◆ **TASK TO CARRY OUT**:
Give back every record exactly as written.

[Excerpts from a dataset]
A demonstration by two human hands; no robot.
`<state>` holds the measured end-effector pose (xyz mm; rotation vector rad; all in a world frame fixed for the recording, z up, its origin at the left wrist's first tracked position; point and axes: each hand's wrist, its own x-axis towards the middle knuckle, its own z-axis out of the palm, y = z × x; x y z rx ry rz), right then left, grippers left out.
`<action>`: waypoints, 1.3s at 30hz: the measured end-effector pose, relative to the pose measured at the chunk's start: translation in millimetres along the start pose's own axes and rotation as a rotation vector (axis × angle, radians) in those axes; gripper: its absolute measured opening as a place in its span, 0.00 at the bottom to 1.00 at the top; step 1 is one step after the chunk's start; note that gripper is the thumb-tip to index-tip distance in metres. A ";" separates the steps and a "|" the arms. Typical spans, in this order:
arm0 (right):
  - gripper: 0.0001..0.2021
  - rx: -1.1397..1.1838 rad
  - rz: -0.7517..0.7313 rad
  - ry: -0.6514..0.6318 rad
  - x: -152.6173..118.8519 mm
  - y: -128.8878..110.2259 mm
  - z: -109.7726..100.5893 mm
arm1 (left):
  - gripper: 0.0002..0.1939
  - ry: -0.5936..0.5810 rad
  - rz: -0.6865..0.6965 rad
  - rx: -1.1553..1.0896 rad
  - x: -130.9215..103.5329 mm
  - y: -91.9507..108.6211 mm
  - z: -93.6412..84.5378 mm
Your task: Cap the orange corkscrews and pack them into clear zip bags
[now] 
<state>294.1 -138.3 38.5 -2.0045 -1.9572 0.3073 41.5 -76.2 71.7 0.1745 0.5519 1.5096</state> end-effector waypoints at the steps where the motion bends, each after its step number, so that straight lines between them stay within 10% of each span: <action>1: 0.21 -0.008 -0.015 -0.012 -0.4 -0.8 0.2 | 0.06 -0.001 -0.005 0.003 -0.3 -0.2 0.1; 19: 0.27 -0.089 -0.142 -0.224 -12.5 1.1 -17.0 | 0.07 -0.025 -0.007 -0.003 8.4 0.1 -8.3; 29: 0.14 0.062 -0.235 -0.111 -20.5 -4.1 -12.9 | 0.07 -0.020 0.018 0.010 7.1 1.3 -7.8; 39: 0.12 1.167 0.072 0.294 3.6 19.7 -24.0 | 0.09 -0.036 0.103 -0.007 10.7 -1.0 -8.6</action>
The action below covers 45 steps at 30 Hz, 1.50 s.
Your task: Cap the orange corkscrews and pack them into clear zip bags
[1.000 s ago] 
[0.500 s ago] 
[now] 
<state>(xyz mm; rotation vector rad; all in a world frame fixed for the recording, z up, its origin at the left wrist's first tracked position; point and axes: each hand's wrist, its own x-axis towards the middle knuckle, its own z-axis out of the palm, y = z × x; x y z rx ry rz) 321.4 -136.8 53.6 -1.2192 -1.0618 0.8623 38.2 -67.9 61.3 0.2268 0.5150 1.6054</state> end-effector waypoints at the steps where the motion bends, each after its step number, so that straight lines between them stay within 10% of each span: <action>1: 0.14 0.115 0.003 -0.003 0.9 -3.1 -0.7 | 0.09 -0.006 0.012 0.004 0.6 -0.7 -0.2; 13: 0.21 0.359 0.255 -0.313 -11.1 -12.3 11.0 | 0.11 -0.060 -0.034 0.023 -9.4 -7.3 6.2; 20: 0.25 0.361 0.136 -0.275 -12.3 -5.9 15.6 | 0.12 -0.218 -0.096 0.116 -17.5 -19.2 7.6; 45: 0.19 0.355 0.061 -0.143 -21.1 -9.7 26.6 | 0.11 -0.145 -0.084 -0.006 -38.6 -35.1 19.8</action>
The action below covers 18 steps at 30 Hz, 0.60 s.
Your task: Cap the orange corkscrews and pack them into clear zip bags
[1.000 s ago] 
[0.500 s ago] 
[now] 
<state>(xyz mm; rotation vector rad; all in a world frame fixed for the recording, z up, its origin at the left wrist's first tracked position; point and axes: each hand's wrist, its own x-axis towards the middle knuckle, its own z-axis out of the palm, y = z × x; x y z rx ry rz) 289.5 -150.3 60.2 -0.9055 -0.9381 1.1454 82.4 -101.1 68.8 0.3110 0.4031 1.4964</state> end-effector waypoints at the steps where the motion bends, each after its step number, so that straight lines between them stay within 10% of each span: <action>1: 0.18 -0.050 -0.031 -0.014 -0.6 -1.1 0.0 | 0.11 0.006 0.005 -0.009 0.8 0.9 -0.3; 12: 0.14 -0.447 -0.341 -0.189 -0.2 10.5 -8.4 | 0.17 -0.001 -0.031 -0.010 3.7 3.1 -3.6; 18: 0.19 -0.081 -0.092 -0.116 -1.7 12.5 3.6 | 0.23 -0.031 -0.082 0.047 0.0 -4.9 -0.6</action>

◆ **ANSWER SPACE**:
A demonstration by two human hands; no robot.
`<state>` holds the measured end-effector pose (xyz mm; rotation vector rad; all in a world frame fixed for the recording, z up, its origin at the left wrist's first tracked position; point and axes: each hand's wrist, its own x-axis towards the middle knuckle, its own z-axis out of the palm, y = z × x; x y z rx ry rz), right then left, grippers left out.
`<action>`: waypoints, 1.3s at 30hz: the measured end-effector pose, relative to the pose measured at the chunk's start: translation in millimetres along the start pose's own axes and rotation as a rotation vector (axis × angle, radians) in those axes; gripper: its absolute measured opening as a place in its span, 0.00 at the bottom to 1.00 at the top; step 1 is one step after the chunk's start; note that gripper is the thumb-tip to index-tip distance in metres. A ";" separates the steps and a "|" the arms. Typical spans, in this order:
arm0 (right):
  - gripper: 0.0001..0.2021
  - rx: -1.1397..1.1838 rad
  - rz: -0.7517..0.7313 rad
  - ry: -0.6514..0.6318 rad
  - x: -152.6173..118.8519 mm
  - y: -128.8878..110.2259 mm
  - z: -109.7726..100.5893 mm
arm1 (left):
  - gripper: 0.0002..0.1939
  - ry: -0.5936..0.5810 rad
  - rz: -0.6865..0.6965 rad
  - rx: -1.1553..1.0896 rad
  - x: -130.9215..103.5329 mm
  - y: -91.9507..108.6211 mm
  - z: -93.6412..84.5378 mm
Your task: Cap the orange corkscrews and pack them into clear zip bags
[now] 
<state>294.1 -138.3 38.5 -2.0045 -1.9572 0.3073 41.5 -76.2 71.7 0.1745 0.5519 1.5096</state> end-effector waypoints at the steps where the motion bends, each after its step number, so that straight lines between them stay within 10% of each span: <action>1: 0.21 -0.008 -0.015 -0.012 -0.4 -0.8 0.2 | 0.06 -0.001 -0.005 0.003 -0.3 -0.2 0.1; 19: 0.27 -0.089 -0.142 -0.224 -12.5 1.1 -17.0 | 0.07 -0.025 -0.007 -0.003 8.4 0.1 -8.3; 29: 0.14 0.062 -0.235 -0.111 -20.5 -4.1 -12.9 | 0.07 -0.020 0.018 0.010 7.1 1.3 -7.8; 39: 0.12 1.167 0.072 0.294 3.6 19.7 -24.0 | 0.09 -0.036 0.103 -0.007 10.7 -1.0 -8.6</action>
The action below covers 45 steps at 30 Hz, 1.50 s.
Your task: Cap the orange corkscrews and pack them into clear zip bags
[1.000 s ago] 
[0.500 s ago] 
[now] 
<state>(xyz mm; rotation vector rad; all in a world frame fixed for the recording, z up, its origin at the left wrist's first tracked position; point and axes: each hand's wrist, its own x-axis towards the middle knuckle, its own z-axis out of the palm, y = z × x; x y z rx ry rz) 321.4 -136.8 53.6 -1.2192 -1.0618 0.8623 38.2 -67.9 61.3 0.2268 0.5150 1.6054</state> end-effector waypoints at the steps where the motion bends, each after its step number, so that straight lines between them stay within 10% of each span: <action>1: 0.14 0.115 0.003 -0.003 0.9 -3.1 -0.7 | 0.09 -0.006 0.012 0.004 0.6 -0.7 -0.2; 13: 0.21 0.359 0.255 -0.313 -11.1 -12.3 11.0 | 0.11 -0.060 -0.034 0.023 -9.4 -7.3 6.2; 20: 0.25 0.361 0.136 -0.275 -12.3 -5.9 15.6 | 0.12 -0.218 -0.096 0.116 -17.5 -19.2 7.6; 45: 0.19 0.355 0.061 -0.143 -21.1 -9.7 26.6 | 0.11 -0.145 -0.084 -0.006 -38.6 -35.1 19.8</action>
The action below covers 18 steps at 30 Hz, 0.60 s.
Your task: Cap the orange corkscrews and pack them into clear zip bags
[1.000 s ago] 
[0.500 s ago] 
[now] 
<state>(xyz mm; rotation vector rad; all in a world frame fixed for the recording, z up, its origin at the left wrist's first tracked position; point and axes: each hand's wrist, its own x-axis towards the middle knuckle, its own z-axis out of the palm, y = z × x; x y z rx ry rz) 289.5 -150.3 60.2 -0.9055 -0.9381 1.1454 82.4 -101.1 68.8 0.3110 0.4031 1.4964</state> end-effector waypoints at the steps where the motion bends, each after its step number, so that straight lines between them stay within 10% of each span: <action>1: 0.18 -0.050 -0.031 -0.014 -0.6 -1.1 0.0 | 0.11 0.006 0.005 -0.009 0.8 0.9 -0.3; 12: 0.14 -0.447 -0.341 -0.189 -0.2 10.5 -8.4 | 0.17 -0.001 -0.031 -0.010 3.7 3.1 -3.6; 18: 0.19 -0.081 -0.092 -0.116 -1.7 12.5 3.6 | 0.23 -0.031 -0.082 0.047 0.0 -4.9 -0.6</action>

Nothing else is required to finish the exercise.